(DIRECTIONS) Using the records that follow, copy every line containing the word "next".

(MATERIAL PROVIDED)
--- --- ---

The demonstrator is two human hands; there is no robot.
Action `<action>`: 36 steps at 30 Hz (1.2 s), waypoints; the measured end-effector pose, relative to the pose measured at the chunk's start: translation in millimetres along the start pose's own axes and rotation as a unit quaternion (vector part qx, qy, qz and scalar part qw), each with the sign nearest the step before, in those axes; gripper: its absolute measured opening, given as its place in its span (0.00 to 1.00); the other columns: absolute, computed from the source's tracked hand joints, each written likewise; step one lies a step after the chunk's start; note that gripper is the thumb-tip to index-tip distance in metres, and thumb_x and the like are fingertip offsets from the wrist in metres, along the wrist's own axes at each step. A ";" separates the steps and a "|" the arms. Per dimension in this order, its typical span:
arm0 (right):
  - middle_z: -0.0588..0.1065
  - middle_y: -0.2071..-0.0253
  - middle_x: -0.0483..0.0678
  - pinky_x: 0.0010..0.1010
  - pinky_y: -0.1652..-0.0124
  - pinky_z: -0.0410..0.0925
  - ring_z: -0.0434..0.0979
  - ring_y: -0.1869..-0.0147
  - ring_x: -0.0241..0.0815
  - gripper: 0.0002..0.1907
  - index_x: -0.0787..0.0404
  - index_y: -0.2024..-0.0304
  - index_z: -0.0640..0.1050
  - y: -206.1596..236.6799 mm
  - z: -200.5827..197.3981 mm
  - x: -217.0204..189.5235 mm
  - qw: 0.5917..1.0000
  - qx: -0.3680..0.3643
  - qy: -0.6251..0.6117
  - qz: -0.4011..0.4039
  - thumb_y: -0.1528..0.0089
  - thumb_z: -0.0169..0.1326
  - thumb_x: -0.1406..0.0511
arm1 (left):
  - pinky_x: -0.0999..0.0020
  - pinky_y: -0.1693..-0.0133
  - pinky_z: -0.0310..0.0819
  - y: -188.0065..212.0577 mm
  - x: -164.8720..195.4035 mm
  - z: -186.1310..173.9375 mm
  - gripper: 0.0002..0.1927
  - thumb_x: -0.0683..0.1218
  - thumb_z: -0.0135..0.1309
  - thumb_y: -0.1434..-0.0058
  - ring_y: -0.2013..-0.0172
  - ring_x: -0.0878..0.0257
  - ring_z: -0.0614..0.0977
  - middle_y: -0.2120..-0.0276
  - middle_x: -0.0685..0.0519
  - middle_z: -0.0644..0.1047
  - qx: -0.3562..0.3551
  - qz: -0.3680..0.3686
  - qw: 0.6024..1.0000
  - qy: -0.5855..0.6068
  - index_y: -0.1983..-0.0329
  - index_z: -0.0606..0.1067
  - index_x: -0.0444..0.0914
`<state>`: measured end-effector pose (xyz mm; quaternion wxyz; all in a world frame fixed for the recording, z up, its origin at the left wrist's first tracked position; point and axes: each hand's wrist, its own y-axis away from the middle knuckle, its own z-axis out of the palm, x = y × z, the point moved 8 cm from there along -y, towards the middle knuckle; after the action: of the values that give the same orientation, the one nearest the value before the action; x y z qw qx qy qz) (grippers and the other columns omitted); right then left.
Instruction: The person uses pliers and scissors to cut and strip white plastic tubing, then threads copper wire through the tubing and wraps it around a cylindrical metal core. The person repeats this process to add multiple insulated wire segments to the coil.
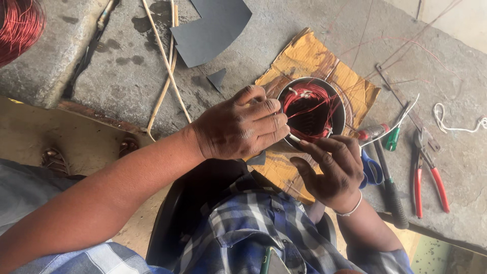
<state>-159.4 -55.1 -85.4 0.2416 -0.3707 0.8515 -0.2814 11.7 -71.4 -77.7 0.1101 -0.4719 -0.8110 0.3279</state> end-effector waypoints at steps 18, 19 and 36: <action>0.75 0.59 0.48 0.38 0.56 0.67 0.74 0.55 0.50 0.19 0.58 0.53 0.82 -2.4 24.7 7.6 0.999 0.028 0.040 0.001 0.45 0.74 0.68 | 0.56 0.37 0.58 0.1 -18.3 14.2 0.10 0.50 0.51 0.25 0.44 0.61 0.72 0.56 0.62 0.77 -0.066 -0.023 0.994 -0.086 0.61 0.80 0.46; 0.75 0.59 0.47 0.38 0.56 0.67 0.74 0.55 0.51 0.19 0.58 0.53 0.82 -1.9 23.8 5.3 0.999 0.026 0.042 0.001 0.45 0.74 0.69 | 0.54 0.37 0.58 -1.6 -18.9 16.9 0.10 0.50 0.51 0.26 0.44 0.61 0.73 0.56 0.61 0.78 -0.079 -0.023 0.993 -0.083 0.62 0.80 0.47; 0.73 0.65 0.55 0.35 0.61 0.67 0.74 0.62 0.54 0.46 0.70 0.49 0.72 125.6 14.9 -160.6 0.346 -0.571 -0.722 -0.180 0.32 0.33 0.33 | 0.54 0.45 0.63 4.0 55.9 -35.5 0.17 0.57 0.57 0.32 0.50 0.56 0.77 0.49 0.51 0.80 0.015 -0.123 0.992 0.033 0.47 0.81 0.43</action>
<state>-114.6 134.9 -146.4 0.4365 -0.6228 0.2140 0.6130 2.2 -8.0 -60.6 0.1835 -0.3776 -0.8537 0.3080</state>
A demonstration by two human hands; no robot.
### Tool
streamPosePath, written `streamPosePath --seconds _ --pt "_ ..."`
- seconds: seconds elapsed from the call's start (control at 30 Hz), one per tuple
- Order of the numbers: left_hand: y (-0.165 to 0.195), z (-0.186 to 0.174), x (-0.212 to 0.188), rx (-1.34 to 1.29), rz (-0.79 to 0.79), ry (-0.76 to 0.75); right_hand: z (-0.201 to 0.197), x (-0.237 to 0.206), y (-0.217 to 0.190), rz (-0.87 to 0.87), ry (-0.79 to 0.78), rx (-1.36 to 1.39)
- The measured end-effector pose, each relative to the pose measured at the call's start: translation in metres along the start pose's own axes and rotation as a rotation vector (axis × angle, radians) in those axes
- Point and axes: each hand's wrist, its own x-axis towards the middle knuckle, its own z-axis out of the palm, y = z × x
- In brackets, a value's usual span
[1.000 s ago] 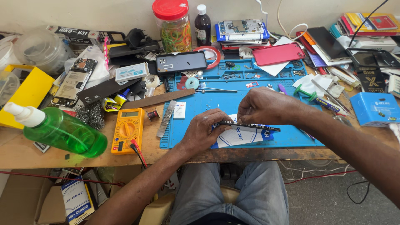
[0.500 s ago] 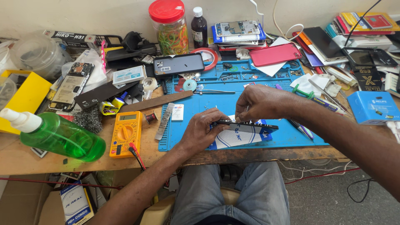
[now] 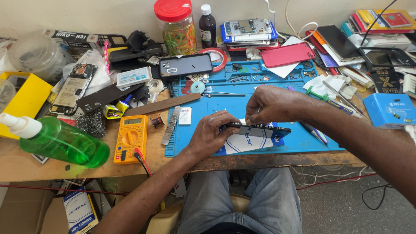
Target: The person cleans a small component with a cloth and tweezers, then assembles a smartphone by connecting the battery and closing the case. They test the device by powering it on and using a plastic tool to separate the screen from the frame.
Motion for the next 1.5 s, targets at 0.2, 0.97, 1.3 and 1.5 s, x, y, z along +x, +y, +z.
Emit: streamPosePath --seconds 0.2,0.97,1.3,1.5 --pt "0.0008 0.0024 -0.0014 0.001 -0.012 0.032 -0.0006 -0.0004 -0.0007 0.017 -0.009 -0.011" --pt "0.0001 0.0021 0.0 0.003 -0.05 0.01 -0.0003 -0.0008 -0.0019 -0.022 0.019 -0.09" --pt "0.0017 0.0009 0.0003 0.0 -0.041 0.009 -0.0006 -0.0014 -0.0055 -0.014 0.012 -0.103" --pt "0.0022 0.0003 -0.0002 0.009 -0.041 0.01 -0.001 -0.0009 -0.0047 -0.06 -0.003 -0.101"
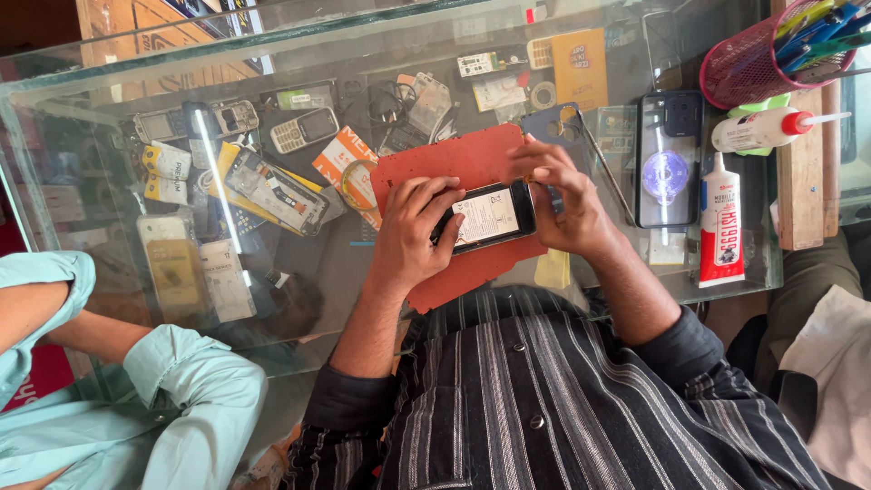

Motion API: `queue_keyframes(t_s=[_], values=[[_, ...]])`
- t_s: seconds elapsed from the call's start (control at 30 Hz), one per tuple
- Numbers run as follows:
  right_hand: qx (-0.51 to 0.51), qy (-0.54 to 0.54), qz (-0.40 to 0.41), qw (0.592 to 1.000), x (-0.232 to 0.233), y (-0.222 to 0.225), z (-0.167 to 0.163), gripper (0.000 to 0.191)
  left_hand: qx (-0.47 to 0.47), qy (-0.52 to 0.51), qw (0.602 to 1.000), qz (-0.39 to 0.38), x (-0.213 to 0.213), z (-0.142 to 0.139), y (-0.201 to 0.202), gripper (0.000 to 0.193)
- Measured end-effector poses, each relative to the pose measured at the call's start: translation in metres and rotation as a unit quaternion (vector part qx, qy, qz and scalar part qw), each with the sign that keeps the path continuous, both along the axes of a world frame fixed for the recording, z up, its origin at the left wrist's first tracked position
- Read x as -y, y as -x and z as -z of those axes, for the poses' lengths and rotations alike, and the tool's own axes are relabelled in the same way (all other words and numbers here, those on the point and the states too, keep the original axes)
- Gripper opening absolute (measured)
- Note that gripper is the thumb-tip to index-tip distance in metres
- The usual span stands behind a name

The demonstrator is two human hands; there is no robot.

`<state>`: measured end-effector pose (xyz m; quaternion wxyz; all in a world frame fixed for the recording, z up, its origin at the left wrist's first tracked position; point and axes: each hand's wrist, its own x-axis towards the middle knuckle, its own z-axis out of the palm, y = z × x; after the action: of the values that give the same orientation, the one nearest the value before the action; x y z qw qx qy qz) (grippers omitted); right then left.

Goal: The person repairs a smartphone at a glass workbench. They use a screwdriver to work on the opened phone lying on a red mat, then lift the phone, press its power button, plug a charging cable into it, and continue prying and adjusting the phone's internal components with the screwdriver.

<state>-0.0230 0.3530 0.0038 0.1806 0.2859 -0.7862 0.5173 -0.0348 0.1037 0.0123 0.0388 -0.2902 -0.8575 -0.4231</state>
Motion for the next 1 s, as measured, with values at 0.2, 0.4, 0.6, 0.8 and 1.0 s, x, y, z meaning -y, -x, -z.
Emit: queue_keyframes(t_s=[0.2, 0.4, 0.6, 0.8, 1.0], values=[[0.039, 0.009, 0.081, 0.996, 0.000, -0.001, -0.004, 0.077, -0.007, 0.000, 1.000, -0.003, -0.003, -0.001, 0.001, 0.025], [0.052, 0.019, 0.075, 0.996, -0.006, -0.007, 0.010, 0.072, -0.034, 0.003, 0.999, -0.001, -0.034, -0.004, 0.010, 0.014], [0.126, 0.111, 0.059, 0.984, -0.016, -0.020, 0.023, 0.067, -0.035, 0.042, 0.998, 0.042, -0.072, 0.000, 0.018, 0.009], [0.141, 0.147, 0.107, 0.973, -0.026, -0.035, 0.013, 0.071, -0.075, 0.189, 0.978, 0.044, -0.097, 0.019, 0.024, 0.007], [0.140, 0.147, 0.131, 0.970, -0.045, -0.058, 0.001, 0.070, -0.114, 0.325, 0.937, 0.049, -0.117, 0.032, 0.036, 0.018]])
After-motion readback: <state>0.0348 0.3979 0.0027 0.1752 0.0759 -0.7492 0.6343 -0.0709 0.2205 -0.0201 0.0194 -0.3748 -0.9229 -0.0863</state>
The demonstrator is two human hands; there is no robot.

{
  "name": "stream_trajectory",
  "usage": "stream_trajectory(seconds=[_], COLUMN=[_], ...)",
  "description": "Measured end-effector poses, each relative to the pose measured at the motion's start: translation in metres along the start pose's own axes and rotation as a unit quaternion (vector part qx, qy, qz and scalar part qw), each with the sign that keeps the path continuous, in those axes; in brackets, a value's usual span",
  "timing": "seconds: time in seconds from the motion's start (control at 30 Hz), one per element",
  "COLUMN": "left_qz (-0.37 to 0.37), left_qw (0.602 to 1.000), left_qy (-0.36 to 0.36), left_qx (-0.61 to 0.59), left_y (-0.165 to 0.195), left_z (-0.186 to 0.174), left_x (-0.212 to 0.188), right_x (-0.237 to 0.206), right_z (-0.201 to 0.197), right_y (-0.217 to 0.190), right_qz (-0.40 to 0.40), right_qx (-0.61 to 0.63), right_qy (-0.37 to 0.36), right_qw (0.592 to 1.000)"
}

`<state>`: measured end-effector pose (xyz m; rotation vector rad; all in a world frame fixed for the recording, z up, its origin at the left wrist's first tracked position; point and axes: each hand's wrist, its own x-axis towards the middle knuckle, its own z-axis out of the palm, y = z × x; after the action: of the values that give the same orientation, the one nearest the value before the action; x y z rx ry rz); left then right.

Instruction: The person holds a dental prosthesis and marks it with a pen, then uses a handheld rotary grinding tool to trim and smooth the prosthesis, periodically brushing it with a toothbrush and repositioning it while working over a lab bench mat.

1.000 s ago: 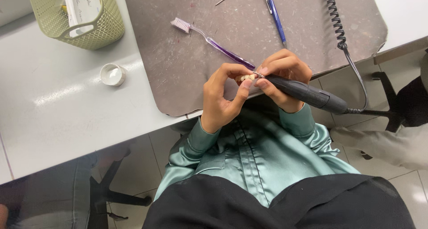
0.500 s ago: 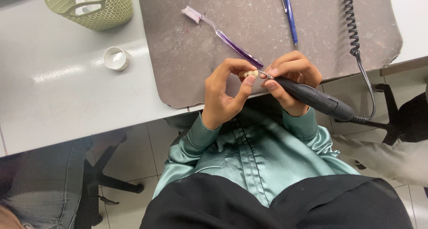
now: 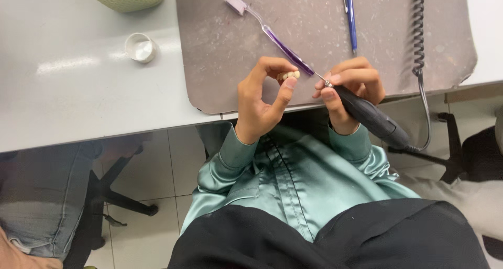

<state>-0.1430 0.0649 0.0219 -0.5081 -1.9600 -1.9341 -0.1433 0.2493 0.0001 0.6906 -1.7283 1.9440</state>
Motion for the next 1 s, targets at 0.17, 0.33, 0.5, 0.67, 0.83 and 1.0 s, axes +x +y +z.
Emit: stream_trajectory(seconds=[0.17,0.33,0.5,0.67,0.83,1.0], left_qz=[-0.003,-0.012,-0.02,-0.009,-0.016,-0.011], left_qw=[1.0,1.0,1.0,1.0,0.999,0.998], left_qy=[-0.004,-0.019,-0.016,-0.02,-0.027,-0.044], left_qx=[0.014,0.011,0.012,0.02,0.025,0.047], left_y=[0.009,0.004,0.0,0.009,0.012,0.011], left_z=[-0.001,0.001,0.0,-0.004,-0.007,-0.009], left_x=[0.013,0.008,0.002,0.008,0.011,0.01], right_x=[0.017,0.011,0.004,0.007,0.009,0.005], right_z=[0.002,-0.006,-0.005,0.002,0.006,0.005], right_y=[0.002,-0.002,0.001,-0.006,-0.004,-0.002], right_qz=[0.0,0.02,0.005,0.015,0.017,0.008], right_qx=[0.03,0.035,0.003,0.011,0.014,0.004], right_qy=[0.001,-0.009,-0.008,0.017,0.034,0.027], right_qw=[1.0,0.999,1.0,1.0,0.999,1.0])
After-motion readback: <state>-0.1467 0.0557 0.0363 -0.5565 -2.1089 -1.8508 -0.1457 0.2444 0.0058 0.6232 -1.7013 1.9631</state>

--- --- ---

(YOUR RESPONSE)
Motion for the next 1.5 s, targets at 0.2, 0.97, 1.3 and 1.5 s, x, y, z along +x, +y, +z.
Motion for the next 1 s, as measured, with values at 0.2, 0.4, 0.6, 0.8 and 1.0 s, x, y, z meaning -y, -x, -z.
Motion for the next 1 s, targets at 0.17, 0.33, 0.5, 0.67, 0.83 and 1.0 s, axes +x +y +z.

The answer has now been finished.